PHNOM PENH - HE WENT to Cambodia last Thursday leading 21 dragon boat paddlers. Yesterday, a shattered Yeo Chin Hwei, 27, returned home with only 16 of them.
The trainee teacher and captain of the 22-man national dragon boat team said: 'The past few days have been devastating and traumatising. It has been a near death experience for most of us.'
Speaking to reporters for the first time since last Friday's tragedy, he preferred not to dwell on the events that led their boat to capsize on the Tonle Sap River.
But he described the agonising wait for news of the five young men who went missing. More than teammates, they had been his buddies and close friends.
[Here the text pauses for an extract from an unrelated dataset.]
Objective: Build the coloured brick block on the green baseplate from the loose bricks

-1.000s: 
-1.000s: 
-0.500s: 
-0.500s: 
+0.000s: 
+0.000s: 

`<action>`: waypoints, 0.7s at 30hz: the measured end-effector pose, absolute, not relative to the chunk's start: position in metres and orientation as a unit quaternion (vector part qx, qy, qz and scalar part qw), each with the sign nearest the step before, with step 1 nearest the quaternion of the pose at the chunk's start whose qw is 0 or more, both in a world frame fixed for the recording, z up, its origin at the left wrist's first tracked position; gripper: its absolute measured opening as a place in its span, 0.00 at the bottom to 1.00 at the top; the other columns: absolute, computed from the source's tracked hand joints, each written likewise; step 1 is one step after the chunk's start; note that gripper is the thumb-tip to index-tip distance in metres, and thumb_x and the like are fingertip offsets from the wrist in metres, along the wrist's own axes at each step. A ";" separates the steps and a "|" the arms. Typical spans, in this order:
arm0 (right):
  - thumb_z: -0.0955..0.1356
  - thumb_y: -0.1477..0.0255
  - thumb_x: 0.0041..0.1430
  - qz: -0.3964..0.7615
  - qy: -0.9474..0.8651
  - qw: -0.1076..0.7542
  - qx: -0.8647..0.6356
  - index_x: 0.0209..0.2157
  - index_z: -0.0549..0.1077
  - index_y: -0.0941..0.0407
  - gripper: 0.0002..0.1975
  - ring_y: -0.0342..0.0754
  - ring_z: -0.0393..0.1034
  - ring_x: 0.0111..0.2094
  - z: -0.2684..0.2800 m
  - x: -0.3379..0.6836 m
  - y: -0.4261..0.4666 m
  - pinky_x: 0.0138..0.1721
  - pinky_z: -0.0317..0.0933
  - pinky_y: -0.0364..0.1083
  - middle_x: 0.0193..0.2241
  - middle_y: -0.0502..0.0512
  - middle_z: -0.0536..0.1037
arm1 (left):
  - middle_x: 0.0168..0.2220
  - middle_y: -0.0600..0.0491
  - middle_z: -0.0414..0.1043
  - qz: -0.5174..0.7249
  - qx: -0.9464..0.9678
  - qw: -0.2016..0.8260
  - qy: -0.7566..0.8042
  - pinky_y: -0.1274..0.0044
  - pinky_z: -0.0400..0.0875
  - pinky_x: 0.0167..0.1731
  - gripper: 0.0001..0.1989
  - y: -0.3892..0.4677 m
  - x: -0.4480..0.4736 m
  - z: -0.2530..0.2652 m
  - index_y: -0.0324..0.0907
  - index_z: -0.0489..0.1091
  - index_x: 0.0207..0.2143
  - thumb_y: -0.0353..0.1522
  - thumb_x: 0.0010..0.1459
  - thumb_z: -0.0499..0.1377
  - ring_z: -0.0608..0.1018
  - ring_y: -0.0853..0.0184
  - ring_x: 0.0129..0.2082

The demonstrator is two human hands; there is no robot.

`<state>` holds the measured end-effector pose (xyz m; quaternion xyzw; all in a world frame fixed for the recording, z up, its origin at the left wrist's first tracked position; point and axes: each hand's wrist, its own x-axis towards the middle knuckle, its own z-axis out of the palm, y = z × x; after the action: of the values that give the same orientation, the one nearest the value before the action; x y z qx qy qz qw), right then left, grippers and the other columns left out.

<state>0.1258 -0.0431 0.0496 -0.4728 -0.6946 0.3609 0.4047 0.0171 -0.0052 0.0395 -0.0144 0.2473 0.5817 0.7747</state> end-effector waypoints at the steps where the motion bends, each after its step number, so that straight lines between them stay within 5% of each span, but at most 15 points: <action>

'We had to stay,' he said. 'At first, most of us still clung to some hope that there might be a miracle that they could have survived.'
That was the same heartfelt hope of every family member who had kept vigil by the Tonle Sap.
On Saturday night, he met the family members to answer their questions and tell them what happened on the water before their sons and brothers disappeared.
'That is my responsibility,' he said yesterday. 'For the parents, they want the truth of what really happened.'
In the end, there was no miracle. On Sunday, the five paddlers' bodies turned up one by one.
Mr Yeo had the sad task of identifying his friends' bodies, paying his respects with lighted joss sticks, and facing their inconsolable parents, brothers and sisters.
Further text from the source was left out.